> [Input records]:
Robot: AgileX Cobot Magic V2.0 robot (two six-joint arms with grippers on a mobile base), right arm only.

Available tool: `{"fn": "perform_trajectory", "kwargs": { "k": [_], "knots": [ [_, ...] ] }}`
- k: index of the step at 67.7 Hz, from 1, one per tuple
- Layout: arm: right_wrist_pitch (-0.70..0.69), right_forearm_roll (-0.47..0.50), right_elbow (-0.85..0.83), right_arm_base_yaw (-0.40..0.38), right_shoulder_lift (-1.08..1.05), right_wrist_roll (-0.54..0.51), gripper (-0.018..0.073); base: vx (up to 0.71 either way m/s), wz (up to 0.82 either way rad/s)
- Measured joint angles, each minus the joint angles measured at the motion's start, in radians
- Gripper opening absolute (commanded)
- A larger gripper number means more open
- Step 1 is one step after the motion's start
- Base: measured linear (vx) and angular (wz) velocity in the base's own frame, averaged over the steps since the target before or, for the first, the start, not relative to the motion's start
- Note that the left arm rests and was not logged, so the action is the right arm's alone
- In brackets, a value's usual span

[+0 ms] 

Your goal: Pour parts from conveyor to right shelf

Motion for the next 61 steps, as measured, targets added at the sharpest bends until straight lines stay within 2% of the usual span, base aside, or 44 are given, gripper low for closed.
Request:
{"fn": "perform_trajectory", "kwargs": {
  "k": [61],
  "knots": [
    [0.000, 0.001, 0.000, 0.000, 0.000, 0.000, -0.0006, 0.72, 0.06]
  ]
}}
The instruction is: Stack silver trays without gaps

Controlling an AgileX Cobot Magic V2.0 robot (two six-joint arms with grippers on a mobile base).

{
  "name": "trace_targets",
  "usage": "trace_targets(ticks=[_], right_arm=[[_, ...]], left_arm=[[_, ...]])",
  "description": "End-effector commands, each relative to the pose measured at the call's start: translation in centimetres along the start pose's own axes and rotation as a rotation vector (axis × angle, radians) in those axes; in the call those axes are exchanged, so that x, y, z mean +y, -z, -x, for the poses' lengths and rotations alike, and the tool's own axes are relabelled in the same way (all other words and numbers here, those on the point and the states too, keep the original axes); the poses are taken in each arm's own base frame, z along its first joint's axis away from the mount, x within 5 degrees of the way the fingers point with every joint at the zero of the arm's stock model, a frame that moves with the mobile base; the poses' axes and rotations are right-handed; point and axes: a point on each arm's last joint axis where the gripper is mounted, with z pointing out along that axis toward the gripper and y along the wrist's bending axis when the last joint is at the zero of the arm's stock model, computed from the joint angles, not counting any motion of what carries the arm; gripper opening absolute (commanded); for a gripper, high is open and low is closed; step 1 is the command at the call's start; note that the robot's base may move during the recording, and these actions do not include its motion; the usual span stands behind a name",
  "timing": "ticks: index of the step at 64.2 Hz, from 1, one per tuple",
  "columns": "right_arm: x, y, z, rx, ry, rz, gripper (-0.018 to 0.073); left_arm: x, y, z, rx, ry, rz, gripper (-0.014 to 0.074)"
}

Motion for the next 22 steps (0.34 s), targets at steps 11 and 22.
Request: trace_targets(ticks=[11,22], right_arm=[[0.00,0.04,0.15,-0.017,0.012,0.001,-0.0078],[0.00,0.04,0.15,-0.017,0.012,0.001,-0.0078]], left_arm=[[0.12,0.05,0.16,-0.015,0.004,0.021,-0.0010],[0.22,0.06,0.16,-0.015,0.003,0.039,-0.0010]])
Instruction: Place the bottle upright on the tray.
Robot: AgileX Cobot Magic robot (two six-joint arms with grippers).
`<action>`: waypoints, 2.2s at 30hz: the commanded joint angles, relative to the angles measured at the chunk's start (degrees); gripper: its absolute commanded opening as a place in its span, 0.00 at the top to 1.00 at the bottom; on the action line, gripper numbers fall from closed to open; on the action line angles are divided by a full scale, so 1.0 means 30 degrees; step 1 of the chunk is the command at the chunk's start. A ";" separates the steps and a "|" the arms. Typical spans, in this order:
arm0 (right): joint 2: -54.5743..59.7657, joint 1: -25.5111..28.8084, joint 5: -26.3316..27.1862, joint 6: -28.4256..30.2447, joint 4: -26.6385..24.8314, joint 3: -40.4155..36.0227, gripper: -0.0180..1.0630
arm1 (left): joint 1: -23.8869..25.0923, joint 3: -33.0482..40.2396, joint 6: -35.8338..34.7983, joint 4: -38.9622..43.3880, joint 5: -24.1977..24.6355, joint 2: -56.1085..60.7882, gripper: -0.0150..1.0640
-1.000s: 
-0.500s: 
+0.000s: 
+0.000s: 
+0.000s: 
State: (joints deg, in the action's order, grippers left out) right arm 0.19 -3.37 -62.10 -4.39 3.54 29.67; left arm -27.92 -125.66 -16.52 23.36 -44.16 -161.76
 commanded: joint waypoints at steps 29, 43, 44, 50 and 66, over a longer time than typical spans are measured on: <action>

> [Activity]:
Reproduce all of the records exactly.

> [Result]:
Robot: AgileX Cobot Magic V2.0 robot (two six-joint arms with grippers on a mobile base), right arm only.

Available tool: `{"fn": "perform_trajectory", "kwargs": { "k": [_], "knots": [ [_, ...] ] }}`
- k: index of the step at 67.7 Hz, from 1, one per tuple
- Layout: arm: right_wrist_pitch (-0.70..0.69), right_forearm_roll (-0.47..0.50), right_elbow (-0.85..0.83), right_arm_base_yaw (-0.40..0.38), right_shoulder_lift (-1.08..1.05), right_wrist_roll (-0.54..0.51), gripper (-0.018..0.073); base: vx (up to 0.71 either way m/s), wz (up to 0.82 either way rad/s)
- Measured joint angles, each minus the joint angles measured at the motion's start, in radians
- Gripper opening absolute (commanded)
- A larger gripper number means more open
- Step 1 is one step after the motion's start
- Base: measured linear (vx) and angular (wz) velocity in the base's own frame, averaged over the steps since the target before or, for the first, the start, not relative to the motion's start
- Note that the left arm rests and was not logged, so the action is the right arm's alone
- In brackets, a value's usual span

[+0 ms] 

Your goal: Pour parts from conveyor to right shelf

Motion for the next 61 steps, as measured, targets added at the sharpest bends until straight lines stay within 2% of the usual span, base aside, or 44 are given, gripper low for closed.
Request:
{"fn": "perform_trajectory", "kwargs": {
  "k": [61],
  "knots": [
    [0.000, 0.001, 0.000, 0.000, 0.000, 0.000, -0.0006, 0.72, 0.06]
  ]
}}
The instruction is: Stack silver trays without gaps

Controlling an AgileX Cobot Magic V2.0 robot (two six-joint arms with grippers on a mobile base).

{
  "name": "trace_targets",
  "usage": "trace_targets(ticks=[_], right_arm=[[_, ...]], left_arm=[[_, ...]])",
  "description": "End-effector commands, each relative to the pose measured at the call's start: translation in centimetres along the start pose's own axes and rotation as a rotation vector (axis × angle, radians) in those axes; in the call those axes are exchanged, so that x, y, z mean +y, -z, -x, for the poses' lengths and rotations alike, and the tool's own axes are relabelled in the same way (all other words and numbers here, those on the point and the states too, keep the original axes); the poses are taken in each arm's own base frame, z along its first joint's axis away from the mount, x within 5 degrees of the way the fingers point with every joint at the zero of the arm's stock model, a frame that moves with the mobile base; the poses' axes and rotations are right-handed; point and axes: a point on each arm's last joint axis where the gripper is mounted, with z pointing out along that axis toward the gripper and y along the wrist's bending axis when the last joint is at the zero of the arm's stock model, computed from the joint angles, not counting any motion of what carries the arm; gripper opening absolute (commanded); for a gripper, high is open and low is closed; step 1 is the command at the call's start; note that the robot's base may move during the recording, and these actions do not include its motion; the usual span stands behind a name",
  "timing": "ticks: index of the step at 64.2 Hz, from 1, one per tuple",
  "columns": "right_arm: x, y, z, rx, ry, rz, gripper (-0.018 to 0.073); left_arm: x, y, z, rx, ry, rz, gripper (-0.014 to 0.074)"
}

Motion for the next 22 steps (0.34 s), targets at steps 11 and 22.
Request: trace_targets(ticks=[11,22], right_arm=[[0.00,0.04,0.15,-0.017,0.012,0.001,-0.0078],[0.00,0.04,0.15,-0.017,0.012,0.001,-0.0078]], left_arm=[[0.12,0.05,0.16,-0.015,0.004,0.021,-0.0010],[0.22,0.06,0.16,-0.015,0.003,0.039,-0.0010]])
Instruction: Place the bottle upright on the tray.
Robot: AgileX Cobot Magic robot (two six-joint arms with grippers).
`<action>`: waypoints, 2.2s at 30hz: the commanded joint angles, relative to the angles measured at the chunk's start (degrees); gripper: its absolute commanded opening as a place in its span, 0.00 at the top to 1.00 at the bottom; on the action line, gripper numbers fall from closed to open; on the action line angles are divided by a full scale, so 1.0 means 30 degrees; step 1 of the chunk is the command at the chunk's start. A ";" separates the steps and a "|" the arms. Typical spans, in this order:
arm0 (right): joint 2: -54.5743..59.7657, joint 1: -25.5111..28.8084, joint 5: -26.3316..27.1862, joint 6: -28.4256..30.2447, joint 4: -26.6385..24.8314, joint 3: -40.4155..36.0227, gripper: -0.0180..1.0630
arm1 (left): joint 1: -23.8869..25.0923, joint 3: -33.0482..40.2396, joint 6: -35.8338..34.7983, joint 4: -38.9622..43.3880, joint 5: -24.1977..24.6355, joint 2: -56.1085..60.7882, gripper: -0.0150..1.0640
-1.000s: 
-0.500s: 
+0.000s: 
+0.000s: 
+0.000s: 
State: (joints deg, in the action's order, grippers left out) right arm 0.19 -3.37 -62.10 -4.39 3.54 29.67; left arm -27.92 -125.66 -16.52 23.36 -44.16 -161.76
 commanded: joint waypoints at steps 29, 43, 44, 50 and 66, over a longer time than typical spans are measured on: <action>

This answer requires nothing further.